• **Recorded data**:
────────────────────────────────────────

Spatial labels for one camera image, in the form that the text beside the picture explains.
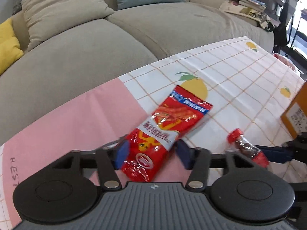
metal screw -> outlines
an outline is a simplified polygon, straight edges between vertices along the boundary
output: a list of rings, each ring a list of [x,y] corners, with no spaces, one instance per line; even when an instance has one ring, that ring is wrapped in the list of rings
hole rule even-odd
[[[119,187],[119,183],[117,181],[106,181],[104,183],[104,186],[107,187],[108,189],[115,189]]]
[[[200,181],[191,181],[188,183],[188,185],[192,189],[200,189],[204,186],[204,184]]]

lemon print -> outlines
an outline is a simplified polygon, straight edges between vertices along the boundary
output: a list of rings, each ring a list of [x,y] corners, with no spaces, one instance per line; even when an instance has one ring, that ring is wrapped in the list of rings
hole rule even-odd
[[[259,51],[257,50],[257,46],[256,46],[254,43],[252,43],[252,42],[246,42],[246,45],[247,45],[249,48],[251,48],[252,50],[254,50],[255,52],[259,52]]]
[[[187,91],[193,93],[194,95],[196,95],[197,97],[199,97],[202,100],[206,100],[207,96],[208,96],[208,90],[206,85],[204,84],[204,82],[190,74],[187,72],[180,72],[180,73],[176,73],[176,74],[184,74],[181,76],[180,80],[185,80],[185,82],[183,82],[180,86],[184,89],[186,89]]]
[[[284,88],[281,88],[280,89],[280,93],[282,95],[284,95],[285,97],[289,98],[291,96],[291,92],[290,92],[290,89],[288,87],[284,87]]]

cardboard box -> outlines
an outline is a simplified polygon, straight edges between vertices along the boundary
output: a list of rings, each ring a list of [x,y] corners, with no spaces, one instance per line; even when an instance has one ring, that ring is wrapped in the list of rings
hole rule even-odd
[[[307,82],[294,97],[281,120],[293,138],[300,132],[307,131]]]

red bottle cap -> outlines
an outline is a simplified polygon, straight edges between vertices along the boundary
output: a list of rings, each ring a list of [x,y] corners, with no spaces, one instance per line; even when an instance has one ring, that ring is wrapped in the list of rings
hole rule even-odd
[[[230,144],[234,143],[241,135],[243,135],[243,132],[236,128],[232,133],[230,133],[227,137],[227,140]]]

beige sofa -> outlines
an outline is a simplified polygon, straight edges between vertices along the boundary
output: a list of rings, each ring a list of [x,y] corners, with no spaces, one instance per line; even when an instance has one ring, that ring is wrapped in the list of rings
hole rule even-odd
[[[265,50],[273,33],[219,11],[223,0],[187,0],[117,10],[71,28],[26,53],[0,76],[0,145],[78,95],[124,73],[195,47],[248,36]],[[12,17],[22,50],[29,34]]]

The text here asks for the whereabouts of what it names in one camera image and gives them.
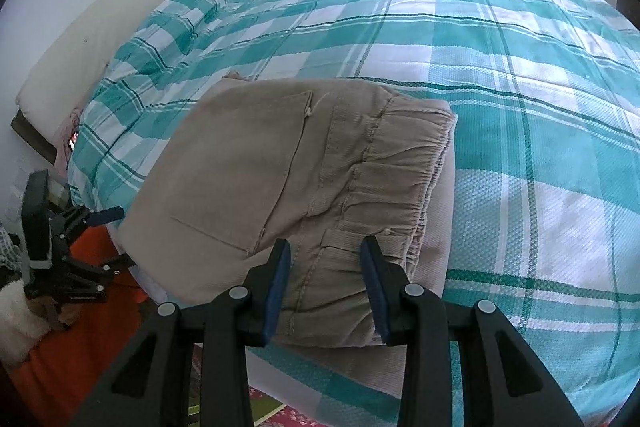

────────────────────────────────────────

• **INSTRUCTIONS FOR THE TASK**:
The images are to be left out; every line above should be set down exactly.

• **RESULT**:
Spatial labels for one camera image, in the form that the text beside the picture explains.
metal screw -> outlines
an outline is a simplified polygon, straight edges between vertices along the boundary
output: a list of rings, each ring a list of [x,y] corners, with no spaces, one instance per line; even when an instance has one ring, that ring is wrapped in the list of rings
hole rule even-odd
[[[119,187],[119,183],[117,181],[106,181],[104,183],[104,186],[107,187],[108,189],[115,189]]]
[[[200,181],[191,181],[188,183],[188,185],[192,189],[200,189],[204,186],[204,184]]]

lemon print -> outlines
an outline is a simplified polygon, straight edges between vertices along the boundary
output: a list of rings, each ring a list of [x,y] corners, with no spaces, one instance per line; even when an instance has one ring, that ring is wrapped in the list of rings
hole rule even-odd
[[[259,51],[257,50],[257,46],[256,46],[254,43],[252,43],[252,42],[246,42],[246,45],[247,45],[249,48],[251,48],[252,50],[254,50],[255,52],[259,52]]]
[[[187,91],[193,93],[194,95],[196,95],[197,97],[199,97],[202,100],[206,100],[207,96],[208,96],[208,90],[206,85],[204,84],[204,82],[190,74],[187,72],[180,72],[180,73],[176,73],[176,74],[184,74],[181,76],[180,80],[185,80],[185,82],[183,82],[180,86],[184,89],[186,89]]]
[[[284,88],[281,88],[280,89],[280,93],[282,95],[284,95],[285,97],[289,98],[291,96],[291,92],[290,92],[290,89],[288,87],[284,87]]]

cardboard box -> outlines
an outline is a simplified polygon, straight edges between vertices along the boundary
output: a list of rings, each ring a list of [x,y] corners, with no spaces, one instance per line; even when an instance has one ring, that ring is wrapped in the list of rings
hole rule even-odd
[[[307,82],[294,97],[281,120],[293,138],[300,132],[307,131]]]

red bottle cap -> outlines
an outline is a simplified polygon, straight edges between vertices along the boundary
output: a list of rings, each ring a list of [x,y] corners, with no spaces, one instance per line; even when an instance has one ring, that ring is wrapped in the list of rings
hole rule even-odd
[[[230,144],[234,143],[241,135],[243,135],[243,132],[236,128],[232,133],[230,133],[227,137],[227,140]]]

beige sofa -> outlines
an outline is a simplified polygon, straight edges between vertices along the boundary
output: a list of rings, each ring a list of [x,y] corners, with no spaces, one instance per line; even when an instance has one ring, that ring is wrapped in the list of rings
hole rule even-odd
[[[265,50],[273,33],[219,11],[223,0],[187,0],[117,10],[71,28],[26,53],[0,76],[0,145],[78,95],[124,73],[195,47],[248,36]],[[12,17],[22,50],[29,34]]]

The text here asks for the whereabouts of what it names in one camera image and gives them.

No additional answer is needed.